And it could be that there is a factor that is invisible to the study
(maybe... IQ, height of the person, shoe size, ...?) that influences BOTH.

------
chavesn
Bypass paywall (maybe the paywall only starts after 1 day?):

[http://www.google.com/url?q=http://www.economist.com/blogs/g...](http://www.google.com/url?q=http://www.economist.com/blogs/graphicdetail/2013/05/daily-
chart-0)

------
Vaenae
I find the conclusion that there is no cap where more money won't buy you more
happiness a bit funny, when there's an explicitly defined cap in the question
itself.
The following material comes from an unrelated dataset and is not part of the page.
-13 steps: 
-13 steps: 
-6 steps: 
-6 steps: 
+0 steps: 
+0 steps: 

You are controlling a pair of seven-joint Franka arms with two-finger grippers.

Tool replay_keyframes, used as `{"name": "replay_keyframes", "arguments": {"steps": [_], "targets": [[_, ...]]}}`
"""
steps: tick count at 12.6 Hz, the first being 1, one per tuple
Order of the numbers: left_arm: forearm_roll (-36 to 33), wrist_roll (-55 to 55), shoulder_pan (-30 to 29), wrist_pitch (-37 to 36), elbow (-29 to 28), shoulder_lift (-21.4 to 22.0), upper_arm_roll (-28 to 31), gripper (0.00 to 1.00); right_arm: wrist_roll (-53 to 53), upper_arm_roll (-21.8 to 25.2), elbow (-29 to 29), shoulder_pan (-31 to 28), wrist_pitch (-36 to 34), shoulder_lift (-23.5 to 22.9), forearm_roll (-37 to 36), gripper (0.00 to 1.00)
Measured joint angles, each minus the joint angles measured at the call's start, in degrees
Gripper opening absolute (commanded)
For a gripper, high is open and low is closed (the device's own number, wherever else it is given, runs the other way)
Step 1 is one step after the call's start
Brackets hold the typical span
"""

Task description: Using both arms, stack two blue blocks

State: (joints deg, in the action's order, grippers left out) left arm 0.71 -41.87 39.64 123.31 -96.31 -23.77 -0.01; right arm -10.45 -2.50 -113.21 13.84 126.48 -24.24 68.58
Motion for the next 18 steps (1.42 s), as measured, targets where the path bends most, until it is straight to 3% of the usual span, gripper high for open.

No amount of money will make you any happier when you've already
reached level 10.

------
ta_monkiner
Money can buy the appearance of happiness, but happiness comes from inside,
not from outside. It's a skill one can develop.

Recommended reading: Matthieu Ricard's book "Happiness: A Guide to Developing
Life's Most Important Skill"

------
mindcrime
Obligatory:
[https://www.youtube.com/watch?v=S63kIH96Bi0](https://www.youtube.com/watch?v=S63kIH96Bi0)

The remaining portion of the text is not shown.